Павел Крусанов - Американская дырка
Чуть не проскочили поворот на Жижицу.
Воздвигнутый в чистом поле памятник великому композитору был огромен, мрачен и не предвещал ничего хорошего даже на фоне безоблачного синего неба. Так и вышло: ворота музея-усадьбы автора
“Хованщины” затворились перед нашим носом. Из таблички на створке следовало, что музей открыт для посещения лишь до 17:00. Вот к нам и вернулось время.

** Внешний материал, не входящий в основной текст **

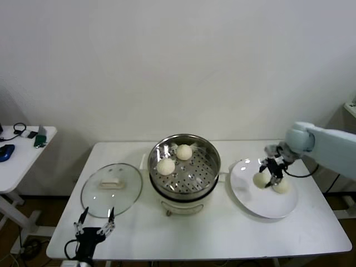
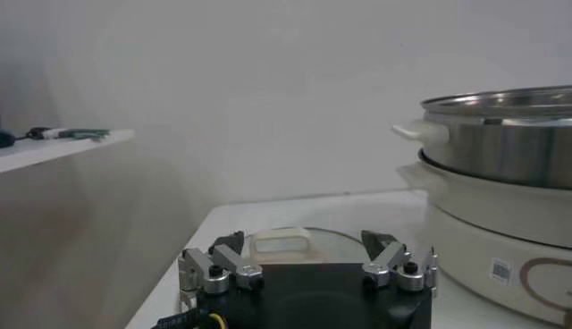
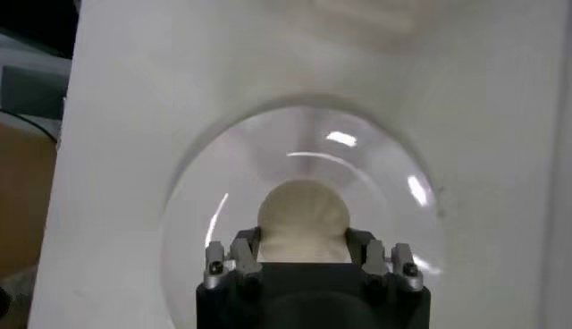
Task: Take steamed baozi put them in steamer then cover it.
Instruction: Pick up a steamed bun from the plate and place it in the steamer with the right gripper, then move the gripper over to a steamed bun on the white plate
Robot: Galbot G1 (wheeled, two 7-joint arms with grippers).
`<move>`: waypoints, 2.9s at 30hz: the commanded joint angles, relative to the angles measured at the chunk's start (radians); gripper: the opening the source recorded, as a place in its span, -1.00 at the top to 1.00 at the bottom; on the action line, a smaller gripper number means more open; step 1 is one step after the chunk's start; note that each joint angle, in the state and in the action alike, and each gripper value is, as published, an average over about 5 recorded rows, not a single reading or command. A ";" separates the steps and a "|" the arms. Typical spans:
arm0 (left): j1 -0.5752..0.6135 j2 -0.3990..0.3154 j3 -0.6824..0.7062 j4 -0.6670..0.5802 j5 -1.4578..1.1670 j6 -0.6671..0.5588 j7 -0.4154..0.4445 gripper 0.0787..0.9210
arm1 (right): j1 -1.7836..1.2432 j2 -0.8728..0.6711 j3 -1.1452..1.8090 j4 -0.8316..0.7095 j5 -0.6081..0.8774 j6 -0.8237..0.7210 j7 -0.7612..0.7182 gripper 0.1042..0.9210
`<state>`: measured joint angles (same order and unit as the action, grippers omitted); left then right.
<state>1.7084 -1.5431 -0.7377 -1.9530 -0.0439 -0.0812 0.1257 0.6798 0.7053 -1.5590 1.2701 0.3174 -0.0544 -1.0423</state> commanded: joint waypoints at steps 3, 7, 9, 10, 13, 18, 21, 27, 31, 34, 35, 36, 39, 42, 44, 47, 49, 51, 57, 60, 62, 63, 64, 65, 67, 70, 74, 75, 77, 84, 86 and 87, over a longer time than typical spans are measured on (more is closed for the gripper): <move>-0.005 -0.006 -0.001 -0.003 0.009 0.002 0.000 -0.77 | 0.495 0.209 -0.025 0.134 0.033 0.281 -0.073 -0.33; -0.004 -0.010 -0.002 -0.007 0.009 0.002 0.000 -0.77 | 0.488 0.243 0.010 0.305 -0.002 0.328 -0.043 -0.32; -0.001 -0.011 -0.004 -0.010 0.007 0.001 0.000 -0.77 | 0.455 0.255 0.010 0.385 -0.059 0.342 -0.024 -0.32; 0.000 -0.010 -0.005 -0.010 0.007 0.001 0.000 -0.77 | 0.436 0.262 0.009 0.412 -0.087 0.348 -0.017 -0.32; 0.002 -0.009 -0.008 -0.011 0.005 0.000 0.000 -0.77 | 0.351 0.289 -0.002 0.463 -0.182 0.371 0.018 -0.32; 0.000 -0.010 -0.012 -0.014 0.003 0.001 -0.001 -0.77 | 0.199 0.344 -0.001 0.433 -0.344 0.397 0.072 -0.32; 0.000 -0.011 -0.013 -0.012 0.002 0.000 -0.001 -0.77 | 0.131 0.377 0.004 0.395 -0.388 0.394 0.097 -0.32; 0.000 -0.011 -0.018 0.000 0.000 -0.004 -0.004 -0.77 | -0.003 0.418 0.026 0.316 -0.470 0.391 0.131 -0.32; 0.000 -0.009 -0.022 0.002 -0.001 -0.004 -0.004 -0.77 | -0.057 0.432 0.033 0.284 -0.494 0.390 0.137 -0.32; -0.002 -0.010 -0.022 0.004 -0.001 -0.004 -0.004 -0.77 | -0.085 0.441 0.041 0.259 -0.508 0.392 0.146 -0.32; -0.003 -0.011 -0.022 0.004 0.000 -0.003 -0.004 -0.77 | -0.092 0.444 0.044 0.251 -0.512 0.393 0.149 -0.32; -0.003 -0.012 -0.021 0.005 0.000 -0.003 -0.004 -0.77 | -0.101 0.448 0.049 0.240 -0.516 0.393 0.156 -0.32; -0.004 -0.015 -0.018 0.006 0.003 -0.003 -0.004 -0.77 | -0.124 0.462 0.070 0.203 -0.526 0.394 0.177 -0.32; -0.004 -0.016 -0.017 0.007 0.005 -0.003 -0.004 -0.77 | -0.139 0.477 0.089 0.169 -0.526 0.398 0.184 -0.33; -0.003 -0.016 -0.018 0.006 0.006 -0.002 -0.004 -0.77 | -0.136 0.483 0.094 0.158 -0.521 0.404 0.180 -0.34; -0.001 -0.015 -0.019 0.003 0.006 -0.002 -0.004 -0.77 | -0.118 0.484 0.094 0.153 -0.496 0.417 0.170 -0.35; -0.001 -0.015 -0.019 0.002 0.006 -0.002 -0.004 -0.77 | -0.098 0.480 0.094 0.153 -0.467 0.425 0.160 -0.40; -0.001 -0.015 -0.018 0.002 0.006 -0.002 -0.003 -0.77 | -0.068 0.470 0.096 0.152 -0.433 0.435 0.145 -0.48; 0.001 -0.014 -0.017 0.003 0.006 -0.002 -0.003 -0.77 | 0.099 0.411 0.086 0.096 -0.247 0.482 0.019 -0.74; 0.001 -0.013 -0.016 0.002 0.008 -0.002 -0.003 -0.77 | 0.211 0.375 0.033 0.030 -0.083 0.486 -0.067 -0.76; -0.001 -0.013 -0.016 0.001 0.009 -0.001 -0.002 -0.77 | 0.272 0.343 -0.010 -0.034 0.020 0.458 -0.125 -0.76; -0.001 -0.013 -0.015 0.001 0.009 -0.001 -0.002 -0.77 | 0.293 0.327 -0.030 -0.069 0.059 0.435 -0.149 -0.76; -0.002 -0.013 -0.015 0.000 0.009 -0.001 -0.002 -0.77 | 0.307 0.307 -0.056 -0.112 0.087 0.411 -0.167 -0.76; -0.003 -0.013 -0.015 -0.001 0.008 0.000 -0.002 -0.77 | 0.318 0.284 -0.087 -0.159 0.105 0.386 -0.184 -0.76; -0.005 -0.012 -0.014 -0.003 0.006 0.001 -0.002 -0.77 | 0.321 0.239 -0.152 -0.233 0.119 0.345 -0.197 -0.76; -0.010 -0.011 -0.014 -0.001 0.001 0.001 -0.002 -0.77 | 0.282 0.144 -0.222 -0.276 0.085 0.285 -0.178 -0.76; -0.018 -0.011 -0.015 0.005 -0.004 0.000 -0.001 -0.77 | 0.166 0.000 -0.178 -0.247 0.004 0.197 -0.108 -0.76; -0.019 -0.012 -0.015 0.007 -0.005 0.000 -0.001 -0.77 | 0.126 -0.029 -0.146 -0.241 -0.016 0.177 -0.095 -0.76; -0.021 -0.013 -0.015 0.009 -0.005 0.001 0.000 -0.77 | 0.036 -0.068 -0.068 -0.245 -0.060 0.153 -0.078 -0.76; -0.018 -0.018 -0.023 0.014 0.000 0.004 0.002 -0.77 | -0.276 -0.094 0.184 -0.324 -0.218 0.145 -0.056 -0.76; -0.017 -0.019 -0.026 0.018 0.001 0.004 0.001 -0.77 | -0.335 -0.086 0.234 -0.343 -0.250 0.146 -0.049 -0.76; -0.016 -0.020 -0.027 0.020 0.001 0.004 0.001 -0.77 | -0.360 -0.081 0.253 -0.351 -0.263 0.146 -0.046 -0.76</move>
<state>1.6906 -1.5604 -0.7609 -1.9396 -0.0437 -0.0782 0.1274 0.6288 0.7256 -1.5250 1.0208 0.1847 0.1573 -1.1060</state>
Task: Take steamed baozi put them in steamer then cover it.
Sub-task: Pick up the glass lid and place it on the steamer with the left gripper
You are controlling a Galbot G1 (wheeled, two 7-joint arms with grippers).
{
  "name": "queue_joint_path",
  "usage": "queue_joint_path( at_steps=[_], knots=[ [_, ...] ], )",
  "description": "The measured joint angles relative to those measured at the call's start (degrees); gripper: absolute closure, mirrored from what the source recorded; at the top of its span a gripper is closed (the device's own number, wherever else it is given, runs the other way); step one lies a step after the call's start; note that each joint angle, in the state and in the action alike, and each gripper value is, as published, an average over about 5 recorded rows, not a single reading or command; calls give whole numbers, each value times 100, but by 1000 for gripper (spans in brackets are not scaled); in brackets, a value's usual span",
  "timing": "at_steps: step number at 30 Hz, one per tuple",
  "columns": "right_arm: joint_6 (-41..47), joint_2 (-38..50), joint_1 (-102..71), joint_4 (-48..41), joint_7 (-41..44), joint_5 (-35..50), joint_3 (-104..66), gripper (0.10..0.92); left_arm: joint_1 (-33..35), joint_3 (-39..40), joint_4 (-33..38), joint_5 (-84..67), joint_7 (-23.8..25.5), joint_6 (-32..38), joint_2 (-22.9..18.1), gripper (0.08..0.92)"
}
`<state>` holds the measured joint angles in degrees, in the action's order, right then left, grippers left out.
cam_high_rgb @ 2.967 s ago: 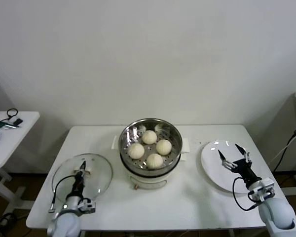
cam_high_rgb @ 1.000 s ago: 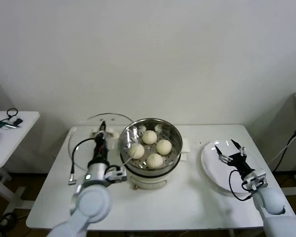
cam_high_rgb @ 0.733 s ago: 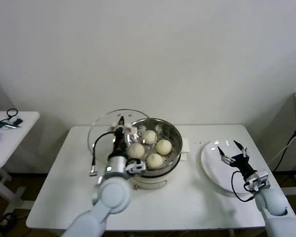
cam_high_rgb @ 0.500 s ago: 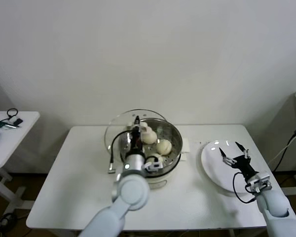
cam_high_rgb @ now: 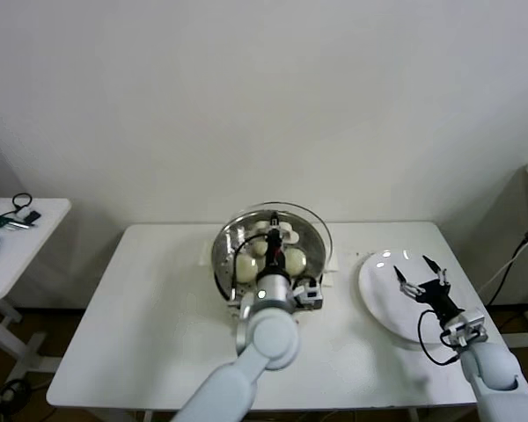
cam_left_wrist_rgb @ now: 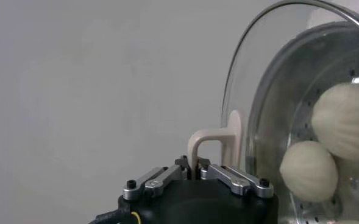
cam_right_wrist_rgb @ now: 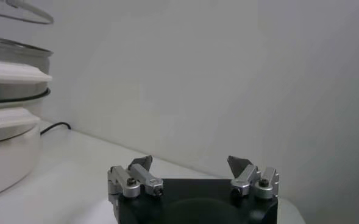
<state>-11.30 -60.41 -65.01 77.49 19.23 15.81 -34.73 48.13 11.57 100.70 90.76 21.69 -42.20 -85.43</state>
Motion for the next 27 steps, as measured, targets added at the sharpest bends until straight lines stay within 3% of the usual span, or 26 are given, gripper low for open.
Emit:
queue_joint_path(
  at_steps=[27],
  knots=[
    [0, -30, 45, -16, 17, -38, 14, 203, -48, -132, -494, 16, -48, 4, -1, 848]
  ],
)
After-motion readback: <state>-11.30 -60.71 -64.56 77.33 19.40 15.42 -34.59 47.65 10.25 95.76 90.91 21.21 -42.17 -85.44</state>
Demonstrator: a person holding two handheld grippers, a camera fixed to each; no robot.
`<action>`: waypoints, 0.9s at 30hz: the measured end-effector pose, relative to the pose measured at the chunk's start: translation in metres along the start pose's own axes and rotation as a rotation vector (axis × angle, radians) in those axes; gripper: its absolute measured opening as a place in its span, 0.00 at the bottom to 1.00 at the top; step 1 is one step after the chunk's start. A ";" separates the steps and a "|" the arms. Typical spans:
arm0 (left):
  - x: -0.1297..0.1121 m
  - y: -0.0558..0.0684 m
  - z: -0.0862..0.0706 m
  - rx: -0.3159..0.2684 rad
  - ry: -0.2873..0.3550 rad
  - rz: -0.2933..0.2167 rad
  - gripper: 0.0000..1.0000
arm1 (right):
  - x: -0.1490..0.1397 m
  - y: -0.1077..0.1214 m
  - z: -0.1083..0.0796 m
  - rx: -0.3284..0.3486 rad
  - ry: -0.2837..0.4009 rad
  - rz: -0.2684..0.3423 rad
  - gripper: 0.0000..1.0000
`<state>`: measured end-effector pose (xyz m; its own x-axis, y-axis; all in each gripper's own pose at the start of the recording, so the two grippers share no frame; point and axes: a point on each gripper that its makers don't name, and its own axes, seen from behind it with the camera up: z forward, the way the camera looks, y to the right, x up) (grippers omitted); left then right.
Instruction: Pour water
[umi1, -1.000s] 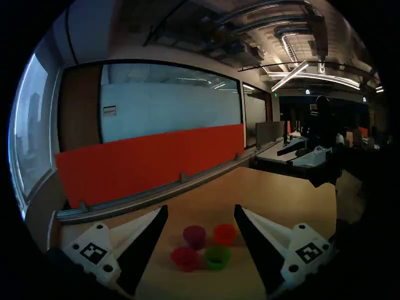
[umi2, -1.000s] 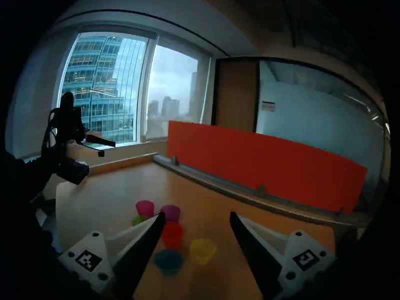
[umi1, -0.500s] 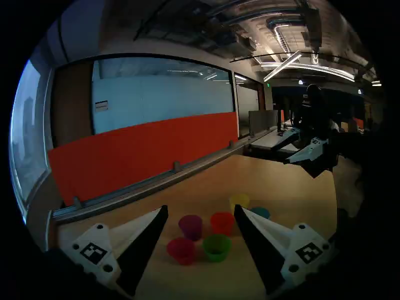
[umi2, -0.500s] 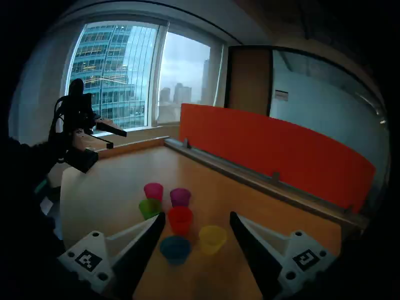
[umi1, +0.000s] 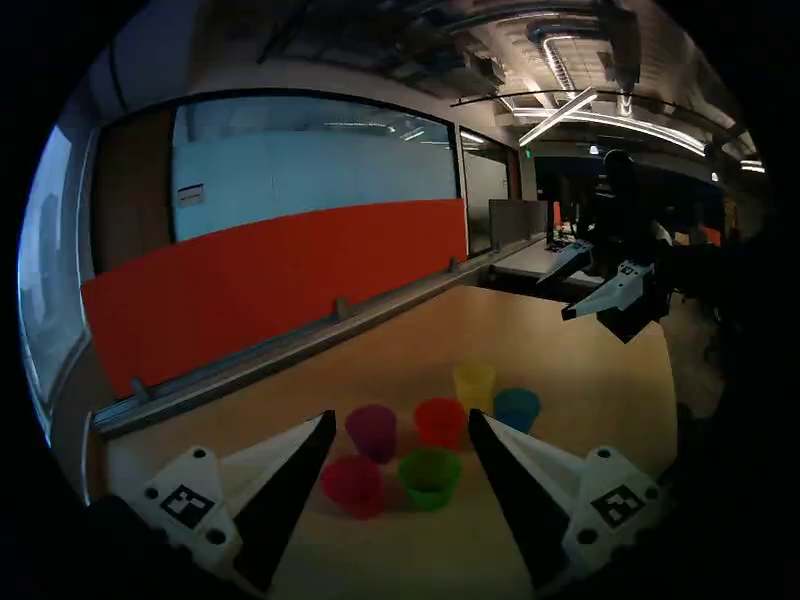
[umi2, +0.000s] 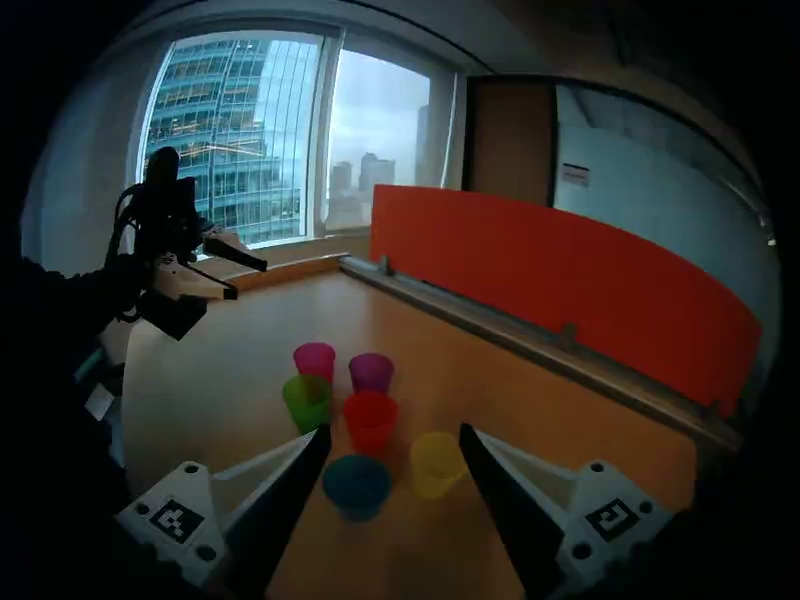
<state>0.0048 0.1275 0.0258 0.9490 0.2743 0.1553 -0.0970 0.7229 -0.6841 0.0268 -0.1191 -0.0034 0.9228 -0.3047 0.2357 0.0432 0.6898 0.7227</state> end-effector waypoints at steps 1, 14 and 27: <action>-0.003 0.001 0.002 -0.005 -0.006 -0.001 0.98 | -0.003 -0.001 0.002 0.003 -0.004 -0.003 1.00; -0.042 0.015 0.025 -0.051 -0.081 -0.002 0.98 | -0.042 -0.010 0.022 0.038 -0.057 -0.026 1.00; -0.090 0.031 0.042 -0.080 -0.174 -0.005 0.98 | -0.082 -0.023 0.043 0.069 -0.114 -0.027 1.00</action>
<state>-0.0966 0.1520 0.0209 0.8827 0.3814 0.2746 -0.0620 0.6736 -0.7365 -0.0659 -0.1380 -0.0111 0.8722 -0.3975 0.2850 0.0373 0.6350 0.7716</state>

Расспросив двух белобрысых шкетов с удочками про здешние места, я объехал кру2гом Жижицкое озеро и по заросшей травой дороге вкатил на далеко вдающийся в него лесистый мыс. В паре мест, где были удобные спуски к воде, уже стояли палатки и машины с псковскими номерами.
Пришлось проехать на самый конец мыса и занять единственный пригодный для стоянки пятачок.
Прибрежная полоса воды заросла кувшинками и тростником, так что дно здесь скорее всего было илистым, но мы все равно остались довольны.
Полянку, где я разбил палатку, окружали дубы и осины, ближе к воде их сменяло ольховое чернолесье, а самый берег обступили плакучие ивы. Из-под ног то и дело выскакивали жирные лягушки. Комаров здесь тоже было порядком. Впрочем, еще в Порхове я купил несколько ароматических пирамидок, которые, будучи воскуренными в штиль, отпугивали кровососов в радиусе пяти метров.
Пока собирали валежник, я поставил две ловушки на жужелиц
(пластмассовые ведерки из-под майонеза, вкопанные вровень с землей), бросив в каждую по кусочку ветчины, – одну на краю поляны, другую в низинном ольшанике. Ловись, проворная живность, ловись большая и маленькая…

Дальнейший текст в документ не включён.